Cauterizzazione, ma che cosa è?

Abbiamo già visto più sopra che la cauterizzazione, sia che sia effettuata con le metodiche chimiche che con quelle elettriche, va relegata esclusivamente ad alcuni casi selezionati. Ma perché? In cosa consiste la cauterizzazione? Essa è una metodica con la quale, oltretutto, si rimuovono anche piccoli tumoretti, le verruche o imperfezioni, ma che è anche un ottimo sistema per fermare le emorragie, quindi anche una epistassi. Ma lo strumento che viene utilizzato, che si chiama cauterio, in realtà agisce con un metodo abbastanza invasivo, nel senso che procura sulla mucosa o, comunque, sull’area soggetta ad emorragia, delle vere e proprie bruciature. Il funzionamento è semplice: con la produzione di un calore molto elevato le proteine tissutali che si trovano nei pressi del danno alla mucosa, vicino alla ferita, alla lesione, vanno incontro al fenomeno della coagulazione, procurando, di conseguenza, un immediato effetto emostatico.

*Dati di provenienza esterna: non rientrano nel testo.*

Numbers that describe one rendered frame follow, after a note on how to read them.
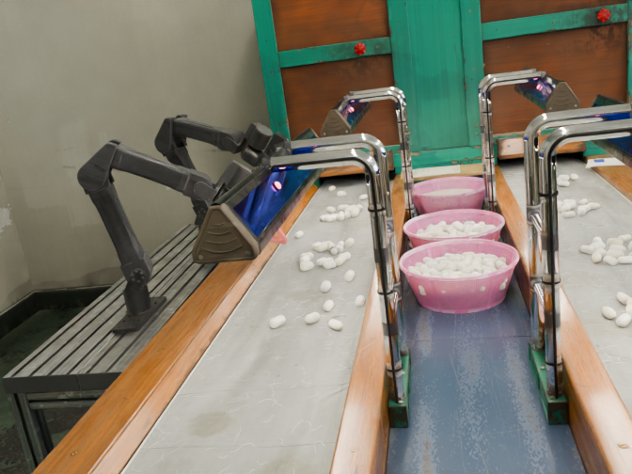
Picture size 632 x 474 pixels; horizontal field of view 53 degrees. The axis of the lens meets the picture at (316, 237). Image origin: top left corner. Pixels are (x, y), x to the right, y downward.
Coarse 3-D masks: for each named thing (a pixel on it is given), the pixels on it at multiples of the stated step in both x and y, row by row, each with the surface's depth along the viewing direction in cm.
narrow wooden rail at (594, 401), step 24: (504, 192) 197; (504, 216) 173; (504, 240) 176; (528, 264) 137; (528, 288) 133; (576, 336) 104; (576, 360) 97; (600, 360) 96; (576, 384) 91; (600, 384) 90; (576, 408) 90; (600, 408) 84; (624, 408) 84; (576, 432) 91; (600, 432) 80; (624, 432) 79; (600, 456) 77; (624, 456) 75
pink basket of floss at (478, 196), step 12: (432, 180) 226; (444, 180) 226; (468, 180) 222; (480, 180) 218; (420, 192) 223; (468, 192) 201; (480, 192) 204; (420, 204) 209; (432, 204) 205; (444, 204) 204; (456, 204) 203; (468, 204) 204; (480, 204) 208; (444, 216) 206; (468, 216) 207
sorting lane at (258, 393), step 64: (320, 192) 244; (320, 256) 169; (256, 320) 134; (320, 320) 130; (192, 384) 111; (256, 384) 108; (320, 384) 105; (192, 448) 92; (256, 448) 90; (320, 448) 88
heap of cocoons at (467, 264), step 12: (468, 252) 155; (420, 264) 152; (432, 264) 152; (444, 264) 150; (456, 264) 149; (468, 264) 151; (480, 264) 150; (492, 264) 145; (504, 264) 146; (444, 276) 143; (456, 276) 142; (420, 288) 140; (468, 288) 136; (504, 288) 138
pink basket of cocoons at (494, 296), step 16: (448, 240) 158; (464, 240) 157; (480, 240) 155; (416, 256) 155; (432, 256) 158; (512, 256) 146; (496, 272) 134; (512, 272) 140; (416, 288) 143; (432, 288) 138; (448, 288) 136; (464, 288) 135; (480, 288) 135; (496, 288) 137; (432, 304) 141; (448, 304) 139; (464, 304) 138; (480, 304) 138; (496, 304) 140
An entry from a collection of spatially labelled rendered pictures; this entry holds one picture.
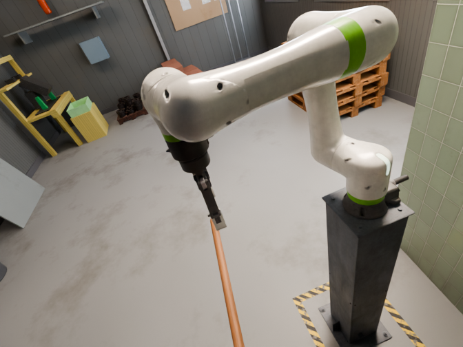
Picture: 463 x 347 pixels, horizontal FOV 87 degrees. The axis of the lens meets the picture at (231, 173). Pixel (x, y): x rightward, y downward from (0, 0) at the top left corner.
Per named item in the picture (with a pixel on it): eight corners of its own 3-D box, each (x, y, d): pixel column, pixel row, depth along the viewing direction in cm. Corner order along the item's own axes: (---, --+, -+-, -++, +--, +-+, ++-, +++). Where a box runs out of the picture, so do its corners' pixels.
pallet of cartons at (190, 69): (201, 78, 680) (191, 50, 635) (211, 91, 583) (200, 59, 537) (171, 89, 675) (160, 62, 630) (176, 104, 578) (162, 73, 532)
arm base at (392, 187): (392, 173, 99) (394, 162, 95) (425, 197, 87) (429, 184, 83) (334, 199, 97) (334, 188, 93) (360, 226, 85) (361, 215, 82)
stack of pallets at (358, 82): (387, 104, 344) (397, 29, 285) (330, 129, 338) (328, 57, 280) (331, 81, 448) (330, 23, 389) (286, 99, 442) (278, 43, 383)
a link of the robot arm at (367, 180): (355, 172, 96) (358, 131, 85) (395, 192, 85) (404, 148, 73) (332, 189, 93) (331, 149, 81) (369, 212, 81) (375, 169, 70)
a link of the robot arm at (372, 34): (355, 57, 64) (359, 1, 57) (404, 61, 55) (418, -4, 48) (302, 80, 59) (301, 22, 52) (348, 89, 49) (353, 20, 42)
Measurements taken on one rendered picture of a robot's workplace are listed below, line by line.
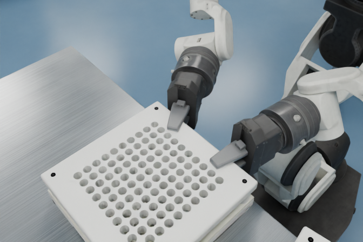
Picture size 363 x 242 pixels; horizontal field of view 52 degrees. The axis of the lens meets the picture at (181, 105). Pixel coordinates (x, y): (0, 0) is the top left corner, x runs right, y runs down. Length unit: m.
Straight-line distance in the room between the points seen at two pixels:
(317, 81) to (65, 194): 0.47
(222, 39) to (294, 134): 0.27
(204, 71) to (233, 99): 1.33
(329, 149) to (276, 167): 0.48
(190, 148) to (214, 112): 1.35
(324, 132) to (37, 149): 0.54
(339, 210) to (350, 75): 0.91
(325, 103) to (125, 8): 2.21
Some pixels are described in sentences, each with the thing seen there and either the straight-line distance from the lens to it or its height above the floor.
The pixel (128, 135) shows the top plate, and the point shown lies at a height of 0.94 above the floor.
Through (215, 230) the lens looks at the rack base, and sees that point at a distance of 0.61.
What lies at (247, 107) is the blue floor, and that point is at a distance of 2.02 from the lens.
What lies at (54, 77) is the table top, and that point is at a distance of 0.91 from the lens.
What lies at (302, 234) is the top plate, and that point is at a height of 0.94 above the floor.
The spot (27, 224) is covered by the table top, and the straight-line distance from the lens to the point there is 0.69.
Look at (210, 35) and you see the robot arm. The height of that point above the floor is 0.97.
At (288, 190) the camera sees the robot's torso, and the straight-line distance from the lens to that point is 1.12.
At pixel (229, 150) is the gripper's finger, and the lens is 0.62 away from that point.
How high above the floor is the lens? 1.44
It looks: 46 degrees down
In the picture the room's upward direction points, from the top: straight up

Questa metodica non è recente, addirittura era già in voga nel sedicesimo secolo ed anzi, all’epoca, era l’unico rimedio conosciuto contro le emorragie e, in particolare, contro le epistassi.

Oggi esistono due metodologie per la cauterizzazione, quella elettrica e quella chimica.

Nel caso di cauterizzazione di tipo chimico si utilizza per fermare l’epistassi il nitrato di argento, un composto chimico che riesce a cauterizzare le lesioni all’interno del setto nasale. Il metodo è semplice: si infila un bastoncino di questa sostanza chimica nella narice con l’epistassi (dopo aver ripulito la zona dal sangue) e lo si lascia in posizione per una decina di secondi: il composto chimico provocherà la richiusura dei vasi danneggiati.

In caso di cauterizzazione di tipo elettrico, invece, sarà un bisturi elettrico (comunemente chiamato elettrobisturi) che, con la carbonizzazione dei vasi lesionati, ne provocherà l’immediata chiusura.